═════ Data supplied
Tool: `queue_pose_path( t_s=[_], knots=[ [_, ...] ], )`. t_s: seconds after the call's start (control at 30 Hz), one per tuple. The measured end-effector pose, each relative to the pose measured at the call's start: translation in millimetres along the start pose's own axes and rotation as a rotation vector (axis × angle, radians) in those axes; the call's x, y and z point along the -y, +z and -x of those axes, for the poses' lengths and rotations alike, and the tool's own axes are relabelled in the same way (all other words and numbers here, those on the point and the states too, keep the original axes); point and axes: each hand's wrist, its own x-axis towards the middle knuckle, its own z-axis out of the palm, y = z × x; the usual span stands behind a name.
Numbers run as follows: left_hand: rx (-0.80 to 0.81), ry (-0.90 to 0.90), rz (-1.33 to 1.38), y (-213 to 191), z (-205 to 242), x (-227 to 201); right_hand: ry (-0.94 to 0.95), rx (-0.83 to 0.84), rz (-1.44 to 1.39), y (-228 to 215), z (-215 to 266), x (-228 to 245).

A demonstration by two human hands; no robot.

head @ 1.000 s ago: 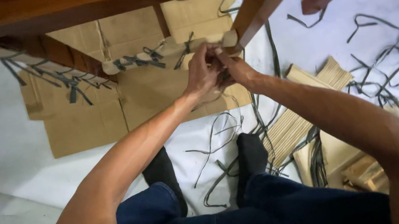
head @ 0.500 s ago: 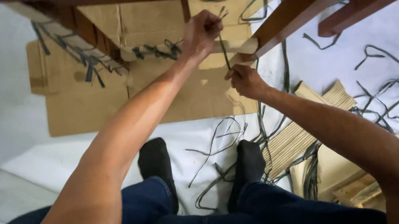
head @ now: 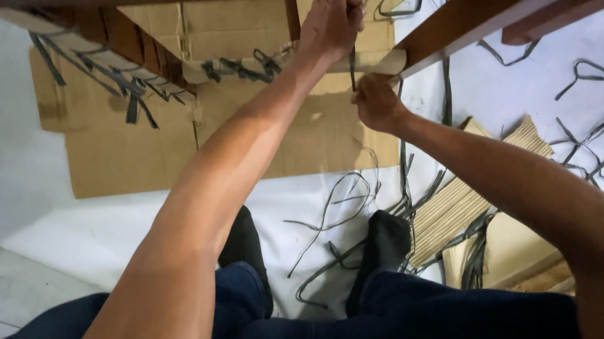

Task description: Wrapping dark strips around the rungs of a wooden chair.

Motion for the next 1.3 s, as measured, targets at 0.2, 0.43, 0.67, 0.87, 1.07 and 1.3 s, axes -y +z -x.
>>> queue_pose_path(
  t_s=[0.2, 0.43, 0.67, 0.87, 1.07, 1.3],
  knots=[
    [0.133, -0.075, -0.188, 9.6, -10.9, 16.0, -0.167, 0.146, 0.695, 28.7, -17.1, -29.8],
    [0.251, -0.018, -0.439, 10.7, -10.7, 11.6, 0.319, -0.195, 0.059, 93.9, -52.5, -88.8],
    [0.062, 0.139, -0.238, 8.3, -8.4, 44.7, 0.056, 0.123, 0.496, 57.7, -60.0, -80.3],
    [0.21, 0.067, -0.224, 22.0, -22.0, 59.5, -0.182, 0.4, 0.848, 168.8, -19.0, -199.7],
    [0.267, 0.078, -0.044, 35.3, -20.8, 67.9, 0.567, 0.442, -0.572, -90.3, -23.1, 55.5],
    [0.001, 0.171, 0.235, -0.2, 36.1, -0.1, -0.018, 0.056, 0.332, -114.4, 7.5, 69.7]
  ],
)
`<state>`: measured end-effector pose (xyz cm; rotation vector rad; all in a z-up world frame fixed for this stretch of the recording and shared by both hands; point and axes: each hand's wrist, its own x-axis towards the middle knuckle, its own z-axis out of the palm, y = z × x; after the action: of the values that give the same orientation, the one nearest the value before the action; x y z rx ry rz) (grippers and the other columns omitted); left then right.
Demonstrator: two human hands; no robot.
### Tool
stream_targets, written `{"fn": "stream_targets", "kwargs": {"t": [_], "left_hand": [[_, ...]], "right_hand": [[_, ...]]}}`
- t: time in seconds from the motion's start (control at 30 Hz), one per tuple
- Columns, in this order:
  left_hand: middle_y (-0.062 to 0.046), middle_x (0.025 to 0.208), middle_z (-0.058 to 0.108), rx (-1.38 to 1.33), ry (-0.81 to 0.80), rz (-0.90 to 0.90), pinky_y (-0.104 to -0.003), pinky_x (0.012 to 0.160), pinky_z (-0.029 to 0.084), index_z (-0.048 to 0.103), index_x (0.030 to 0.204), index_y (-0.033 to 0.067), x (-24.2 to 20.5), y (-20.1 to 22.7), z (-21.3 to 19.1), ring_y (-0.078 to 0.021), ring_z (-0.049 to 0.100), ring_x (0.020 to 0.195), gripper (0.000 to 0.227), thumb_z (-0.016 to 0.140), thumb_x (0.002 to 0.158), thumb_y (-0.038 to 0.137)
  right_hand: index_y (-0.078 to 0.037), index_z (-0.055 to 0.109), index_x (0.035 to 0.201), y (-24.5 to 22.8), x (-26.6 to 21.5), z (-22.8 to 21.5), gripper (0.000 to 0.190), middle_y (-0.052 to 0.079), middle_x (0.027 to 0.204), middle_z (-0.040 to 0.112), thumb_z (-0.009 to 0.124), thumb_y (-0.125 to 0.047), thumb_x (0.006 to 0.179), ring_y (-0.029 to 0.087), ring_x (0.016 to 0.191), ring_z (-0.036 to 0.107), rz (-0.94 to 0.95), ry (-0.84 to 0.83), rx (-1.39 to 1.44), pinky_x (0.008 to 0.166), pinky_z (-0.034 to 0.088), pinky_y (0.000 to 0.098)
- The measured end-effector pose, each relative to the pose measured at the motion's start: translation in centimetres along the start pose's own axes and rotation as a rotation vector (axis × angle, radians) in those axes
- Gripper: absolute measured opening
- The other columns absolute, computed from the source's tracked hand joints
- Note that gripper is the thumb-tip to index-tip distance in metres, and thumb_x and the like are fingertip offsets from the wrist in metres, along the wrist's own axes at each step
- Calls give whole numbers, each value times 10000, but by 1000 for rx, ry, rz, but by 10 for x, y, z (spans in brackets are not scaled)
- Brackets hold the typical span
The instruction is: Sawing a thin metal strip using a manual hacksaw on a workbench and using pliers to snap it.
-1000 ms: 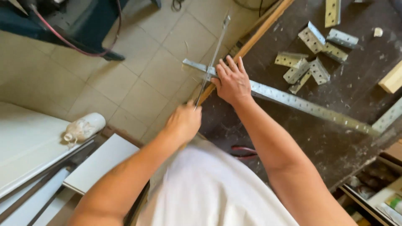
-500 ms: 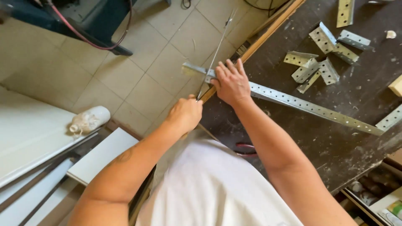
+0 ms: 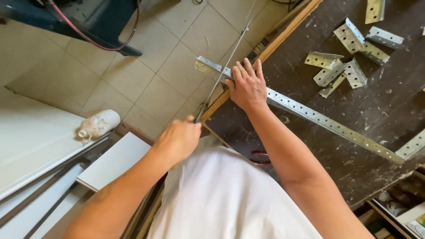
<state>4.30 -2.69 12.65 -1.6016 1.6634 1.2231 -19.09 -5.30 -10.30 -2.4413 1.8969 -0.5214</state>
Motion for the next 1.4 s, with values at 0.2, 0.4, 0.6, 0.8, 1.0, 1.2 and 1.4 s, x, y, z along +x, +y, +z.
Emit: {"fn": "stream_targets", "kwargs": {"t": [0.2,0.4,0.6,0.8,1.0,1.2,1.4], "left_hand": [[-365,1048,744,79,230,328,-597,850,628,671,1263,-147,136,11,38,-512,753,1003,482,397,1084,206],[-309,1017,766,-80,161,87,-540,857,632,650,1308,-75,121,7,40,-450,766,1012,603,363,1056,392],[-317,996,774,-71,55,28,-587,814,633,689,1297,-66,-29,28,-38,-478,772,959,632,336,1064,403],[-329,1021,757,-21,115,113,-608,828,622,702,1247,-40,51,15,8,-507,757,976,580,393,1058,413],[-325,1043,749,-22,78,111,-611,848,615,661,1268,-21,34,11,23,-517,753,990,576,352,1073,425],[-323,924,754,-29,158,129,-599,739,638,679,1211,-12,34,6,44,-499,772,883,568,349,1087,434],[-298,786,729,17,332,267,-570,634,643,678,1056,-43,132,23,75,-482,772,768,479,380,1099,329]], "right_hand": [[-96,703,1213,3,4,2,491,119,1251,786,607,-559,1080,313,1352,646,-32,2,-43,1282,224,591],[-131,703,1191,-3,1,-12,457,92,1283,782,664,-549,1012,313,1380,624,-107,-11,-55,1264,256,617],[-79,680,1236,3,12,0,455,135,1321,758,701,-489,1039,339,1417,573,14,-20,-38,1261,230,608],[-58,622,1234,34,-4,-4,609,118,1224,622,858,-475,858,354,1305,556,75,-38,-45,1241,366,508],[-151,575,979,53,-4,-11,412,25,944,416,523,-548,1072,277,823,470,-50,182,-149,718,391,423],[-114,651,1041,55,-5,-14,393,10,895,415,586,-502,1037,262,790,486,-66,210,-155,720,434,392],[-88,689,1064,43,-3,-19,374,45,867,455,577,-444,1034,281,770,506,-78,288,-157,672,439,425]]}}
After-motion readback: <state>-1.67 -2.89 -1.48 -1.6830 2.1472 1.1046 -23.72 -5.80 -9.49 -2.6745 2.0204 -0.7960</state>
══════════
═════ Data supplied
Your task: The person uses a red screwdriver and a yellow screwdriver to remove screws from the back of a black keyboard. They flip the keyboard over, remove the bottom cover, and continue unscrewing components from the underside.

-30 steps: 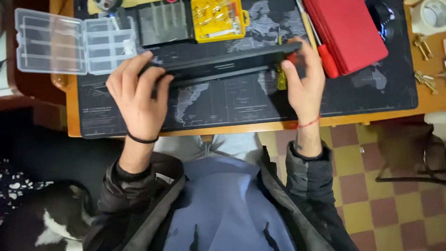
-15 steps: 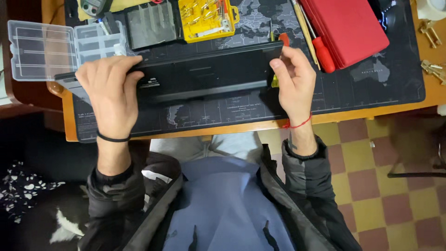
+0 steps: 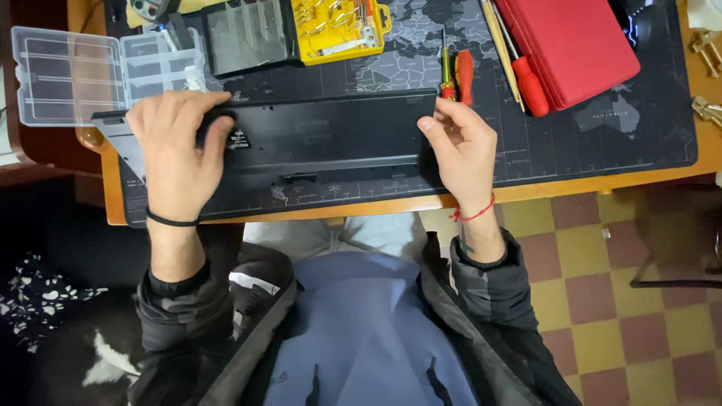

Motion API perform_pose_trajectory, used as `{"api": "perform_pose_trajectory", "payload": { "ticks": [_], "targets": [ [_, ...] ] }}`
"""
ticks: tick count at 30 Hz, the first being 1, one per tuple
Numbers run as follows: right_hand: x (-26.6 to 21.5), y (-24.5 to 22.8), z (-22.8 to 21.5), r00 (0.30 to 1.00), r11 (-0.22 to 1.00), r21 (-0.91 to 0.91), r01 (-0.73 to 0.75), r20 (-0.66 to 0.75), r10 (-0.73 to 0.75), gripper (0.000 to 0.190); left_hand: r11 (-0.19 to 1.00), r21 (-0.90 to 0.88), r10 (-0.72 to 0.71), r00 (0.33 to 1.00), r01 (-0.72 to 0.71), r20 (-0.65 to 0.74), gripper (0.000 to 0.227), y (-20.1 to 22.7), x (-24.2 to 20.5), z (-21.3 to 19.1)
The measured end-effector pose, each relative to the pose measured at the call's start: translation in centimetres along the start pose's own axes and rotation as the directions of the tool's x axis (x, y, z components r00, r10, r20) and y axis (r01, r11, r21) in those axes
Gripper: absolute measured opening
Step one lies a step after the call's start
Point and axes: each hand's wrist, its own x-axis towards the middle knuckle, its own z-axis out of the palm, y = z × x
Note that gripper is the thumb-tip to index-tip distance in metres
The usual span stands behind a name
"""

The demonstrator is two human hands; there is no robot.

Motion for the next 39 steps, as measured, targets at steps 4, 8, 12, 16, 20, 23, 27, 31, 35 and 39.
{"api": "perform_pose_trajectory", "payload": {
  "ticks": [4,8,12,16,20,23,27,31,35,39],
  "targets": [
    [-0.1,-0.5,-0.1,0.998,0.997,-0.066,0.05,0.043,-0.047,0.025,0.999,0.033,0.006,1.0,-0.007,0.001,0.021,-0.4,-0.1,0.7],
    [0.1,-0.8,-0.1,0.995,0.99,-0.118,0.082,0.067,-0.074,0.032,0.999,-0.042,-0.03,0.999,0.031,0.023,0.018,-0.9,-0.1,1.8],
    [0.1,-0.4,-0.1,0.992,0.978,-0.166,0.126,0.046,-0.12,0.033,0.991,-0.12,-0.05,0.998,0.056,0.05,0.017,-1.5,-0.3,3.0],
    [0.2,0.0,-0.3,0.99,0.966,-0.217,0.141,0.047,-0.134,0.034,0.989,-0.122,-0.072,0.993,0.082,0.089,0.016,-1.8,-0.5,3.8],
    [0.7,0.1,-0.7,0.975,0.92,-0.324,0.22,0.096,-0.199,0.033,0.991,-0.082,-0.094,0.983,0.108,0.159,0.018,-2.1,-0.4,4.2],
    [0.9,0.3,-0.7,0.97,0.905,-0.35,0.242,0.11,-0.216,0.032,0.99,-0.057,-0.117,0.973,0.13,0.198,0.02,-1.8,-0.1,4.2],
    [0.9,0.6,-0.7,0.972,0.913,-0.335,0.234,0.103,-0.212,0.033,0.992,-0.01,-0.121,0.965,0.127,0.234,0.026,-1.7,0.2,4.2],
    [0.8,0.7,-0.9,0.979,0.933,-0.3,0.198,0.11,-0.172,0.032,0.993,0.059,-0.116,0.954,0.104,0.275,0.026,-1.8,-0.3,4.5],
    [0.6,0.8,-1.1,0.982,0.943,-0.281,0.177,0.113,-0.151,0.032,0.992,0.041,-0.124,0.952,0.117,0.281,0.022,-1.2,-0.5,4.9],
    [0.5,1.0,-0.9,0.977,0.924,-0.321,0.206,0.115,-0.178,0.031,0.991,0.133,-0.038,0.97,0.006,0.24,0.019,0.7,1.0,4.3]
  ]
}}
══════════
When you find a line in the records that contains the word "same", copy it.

| Solved exercise |
Tool: `queue_pose_path( t_s=[_], knots=[ [_, ...] ], )`. t_s: seconds after the call's start (control at 30 Hz), one per tuple. The measured end-effector pose, each relative to the pose measured at the call's start: translation in millimetres along the start pose's own axes and rotation as a rotation vector (axis × angle, radians) in those axes; the call's x, y and z point along the -y, +z and -x of those axes, for the poses' lengths and rotations alike, and the tool's own axes are relabelled in the same way (all other words and numbers here, those on the point and the states too, keep the original axes); point and axes: each hand's wrist, its own x-axis towards the middle knuckle, its own z-axis out of the palm, y = z × x; the usual span stands behind a name.
`<state>`: measured end-effector pose (xyz cm; rotation vector rad; all in a z-up world frame fixed for this stretch of the recording and shared by both hands; point and axes: each hand's wrist, its own x-axis towards the middle knuckle, its own z-axis out of the palm, y = z × x; after the action: of the values that give the same orientation, the one nearest the value before the action; x y z rx ry rz) (grippers and the other columns omitted); left then right.

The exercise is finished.